* [What is expected] For the entries below, report every line that includes the word "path".
Segment Start: Working data
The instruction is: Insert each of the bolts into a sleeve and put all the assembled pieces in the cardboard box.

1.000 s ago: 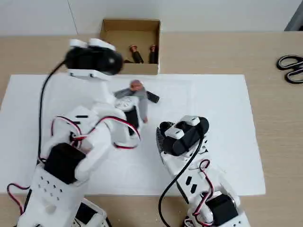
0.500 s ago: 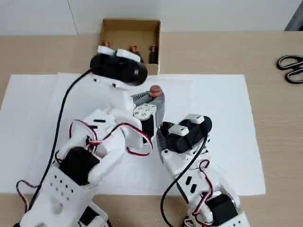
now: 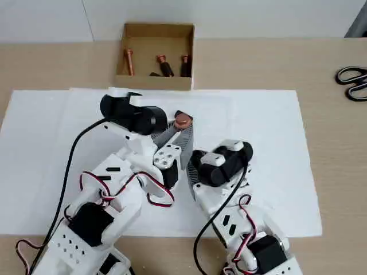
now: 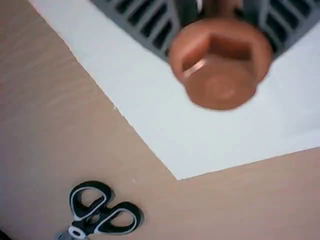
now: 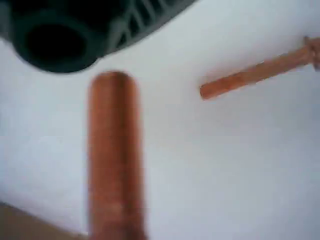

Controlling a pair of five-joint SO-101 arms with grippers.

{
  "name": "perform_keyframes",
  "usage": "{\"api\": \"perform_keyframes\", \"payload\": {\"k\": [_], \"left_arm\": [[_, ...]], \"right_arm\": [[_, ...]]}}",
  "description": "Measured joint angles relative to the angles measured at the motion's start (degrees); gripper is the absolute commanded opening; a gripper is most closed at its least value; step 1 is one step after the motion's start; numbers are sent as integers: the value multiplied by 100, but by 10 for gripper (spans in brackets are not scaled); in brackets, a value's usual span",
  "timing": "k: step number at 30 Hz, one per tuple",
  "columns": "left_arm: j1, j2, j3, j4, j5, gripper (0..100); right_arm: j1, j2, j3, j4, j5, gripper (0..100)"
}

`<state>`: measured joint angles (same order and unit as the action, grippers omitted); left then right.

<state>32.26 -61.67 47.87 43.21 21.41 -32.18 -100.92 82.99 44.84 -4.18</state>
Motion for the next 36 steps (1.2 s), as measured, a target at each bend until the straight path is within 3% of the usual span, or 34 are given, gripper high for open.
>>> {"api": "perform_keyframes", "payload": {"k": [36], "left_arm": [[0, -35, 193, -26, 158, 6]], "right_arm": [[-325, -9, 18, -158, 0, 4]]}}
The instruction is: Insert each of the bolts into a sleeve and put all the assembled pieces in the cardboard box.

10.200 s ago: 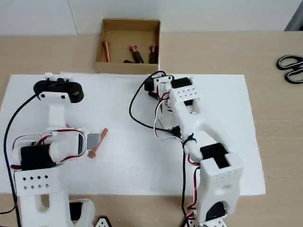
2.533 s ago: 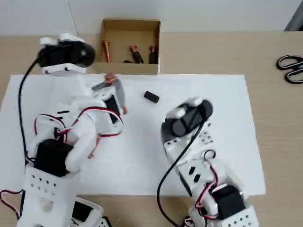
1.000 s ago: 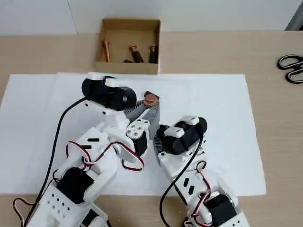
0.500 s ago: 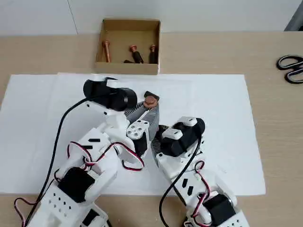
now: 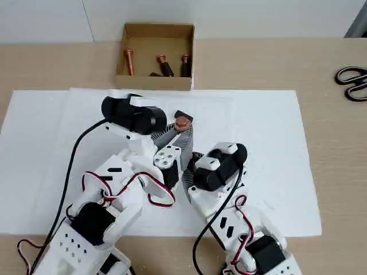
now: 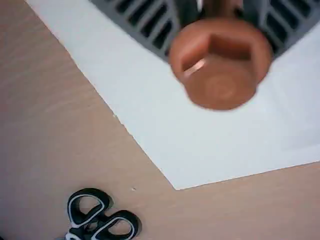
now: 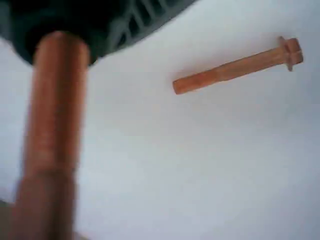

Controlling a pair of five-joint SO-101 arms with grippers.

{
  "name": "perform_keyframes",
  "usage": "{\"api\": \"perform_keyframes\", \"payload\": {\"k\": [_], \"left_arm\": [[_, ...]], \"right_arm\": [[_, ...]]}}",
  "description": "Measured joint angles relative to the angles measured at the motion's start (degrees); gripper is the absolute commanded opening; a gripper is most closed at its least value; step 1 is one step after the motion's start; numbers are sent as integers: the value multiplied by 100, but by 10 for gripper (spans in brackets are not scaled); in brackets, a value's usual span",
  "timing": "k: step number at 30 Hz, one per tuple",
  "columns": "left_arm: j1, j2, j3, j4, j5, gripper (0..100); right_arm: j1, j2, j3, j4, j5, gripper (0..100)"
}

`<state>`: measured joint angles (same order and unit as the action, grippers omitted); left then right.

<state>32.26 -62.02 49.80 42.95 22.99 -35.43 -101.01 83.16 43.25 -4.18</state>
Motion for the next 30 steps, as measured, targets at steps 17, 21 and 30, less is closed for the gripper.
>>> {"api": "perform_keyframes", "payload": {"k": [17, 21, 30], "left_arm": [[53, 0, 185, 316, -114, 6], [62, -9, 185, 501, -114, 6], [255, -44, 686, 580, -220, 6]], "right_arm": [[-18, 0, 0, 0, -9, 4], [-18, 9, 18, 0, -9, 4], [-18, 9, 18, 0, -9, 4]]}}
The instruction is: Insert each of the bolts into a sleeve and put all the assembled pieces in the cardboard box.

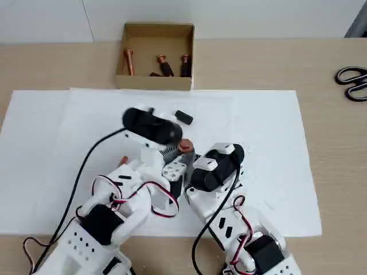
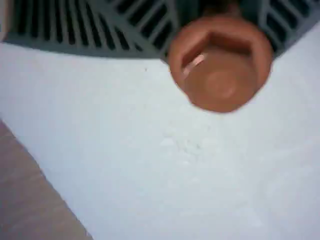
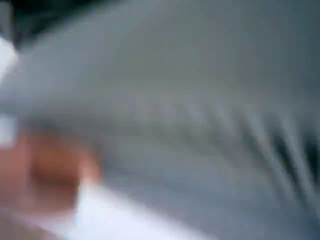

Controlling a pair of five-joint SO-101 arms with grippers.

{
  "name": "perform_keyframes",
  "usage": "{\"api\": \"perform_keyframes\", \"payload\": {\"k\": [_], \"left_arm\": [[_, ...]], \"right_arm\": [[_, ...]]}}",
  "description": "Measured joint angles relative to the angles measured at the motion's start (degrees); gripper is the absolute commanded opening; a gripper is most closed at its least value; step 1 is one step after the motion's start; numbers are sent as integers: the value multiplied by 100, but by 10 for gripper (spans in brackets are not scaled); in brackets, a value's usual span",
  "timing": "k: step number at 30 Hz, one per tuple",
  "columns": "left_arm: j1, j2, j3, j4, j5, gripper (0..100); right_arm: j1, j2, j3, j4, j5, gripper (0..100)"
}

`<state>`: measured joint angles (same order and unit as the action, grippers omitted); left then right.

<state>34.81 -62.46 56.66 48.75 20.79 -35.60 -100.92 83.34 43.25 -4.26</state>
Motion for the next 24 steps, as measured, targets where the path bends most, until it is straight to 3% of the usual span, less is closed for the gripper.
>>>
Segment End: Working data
* [Reply to the exercise]
Motion for the next 36 steps (1.2 s), as measured, a target at each bend until the straight path is within 3% of the usual span, or 34 are given, gripper high for open.
Motion for the next 24 steps, as measured, targets where the path bends most, until it is straight to 3% of the usual span, less is closed for the gripper.

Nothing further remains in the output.